The incident was caught live on television cameras, and Maher appeared ashen-faced and panic-stricken. It appeared he had been heckled and pelted with shoes. But, he explains, he was not physically assaulted. His bodyguards were holding his shoes aloft -- he had removed them before entering the mosque, fearing they might be stolen.

Some of his Palestinian hosts, he recalls, wanted him to stay on and pray with them at Al-Aqsa while others wanted to smuggle him out to safety. He was literally bounced to and fro.

Maher complained at the time of shortness of breath and tightness of the chest. He gasped for air. He was promptly escorted away by his bodyguards, both Palestinian and Egyptian, who whisked him out of the mosque. He was physically lifted off his feet and rushed to Jerusalem's Hadassah Medical Centre where he was promptly given an electrocardiogram.
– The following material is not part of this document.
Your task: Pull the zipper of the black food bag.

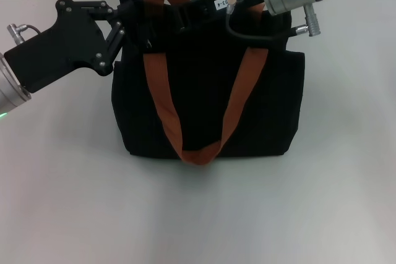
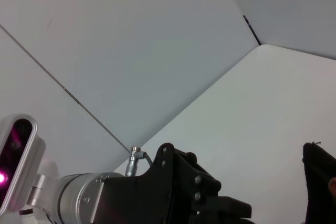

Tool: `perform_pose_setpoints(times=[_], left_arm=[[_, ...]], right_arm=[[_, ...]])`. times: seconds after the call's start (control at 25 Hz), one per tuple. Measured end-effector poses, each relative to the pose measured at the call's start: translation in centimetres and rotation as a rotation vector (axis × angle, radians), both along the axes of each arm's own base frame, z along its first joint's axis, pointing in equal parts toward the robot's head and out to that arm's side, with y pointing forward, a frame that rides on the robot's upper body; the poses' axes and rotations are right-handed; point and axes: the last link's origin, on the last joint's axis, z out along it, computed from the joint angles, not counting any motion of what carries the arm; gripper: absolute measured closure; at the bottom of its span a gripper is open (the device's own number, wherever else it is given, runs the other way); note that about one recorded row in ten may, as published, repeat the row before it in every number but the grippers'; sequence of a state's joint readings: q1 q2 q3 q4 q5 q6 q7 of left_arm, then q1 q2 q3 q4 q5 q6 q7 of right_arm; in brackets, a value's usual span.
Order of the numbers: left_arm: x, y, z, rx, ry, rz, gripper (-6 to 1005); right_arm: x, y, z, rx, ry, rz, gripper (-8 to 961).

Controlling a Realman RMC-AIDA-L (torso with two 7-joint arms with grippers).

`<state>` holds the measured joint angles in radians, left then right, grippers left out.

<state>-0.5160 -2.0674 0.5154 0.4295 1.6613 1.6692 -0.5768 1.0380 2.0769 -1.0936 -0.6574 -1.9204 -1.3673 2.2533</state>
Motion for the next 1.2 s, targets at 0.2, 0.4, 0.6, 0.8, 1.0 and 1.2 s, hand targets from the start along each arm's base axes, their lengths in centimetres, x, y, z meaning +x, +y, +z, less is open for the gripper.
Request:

The incident occurred after Maher had met senior Israeli officials -- Prime Minister Ariel Sharon, President Moshe Katsav, Foreign Minister Silvan Shalom and opposition leader Shimon Peres -- to discuss the implementation of the US-sponsored roadmap during his first official visit to Israel in two years. Back in Cairo, Maher dismissed the incident as "just a piece of foolish behaviour".

Towards the end of the interview Maher returns to a subject that has obviously been on his mind. He is working on a book.


"No, memoirs are too self-centred," he explains. "I have never kept a diary. The book I have in mind is a collection of essays -- reflections."

The finishing line is in sight, albeit not for a few years.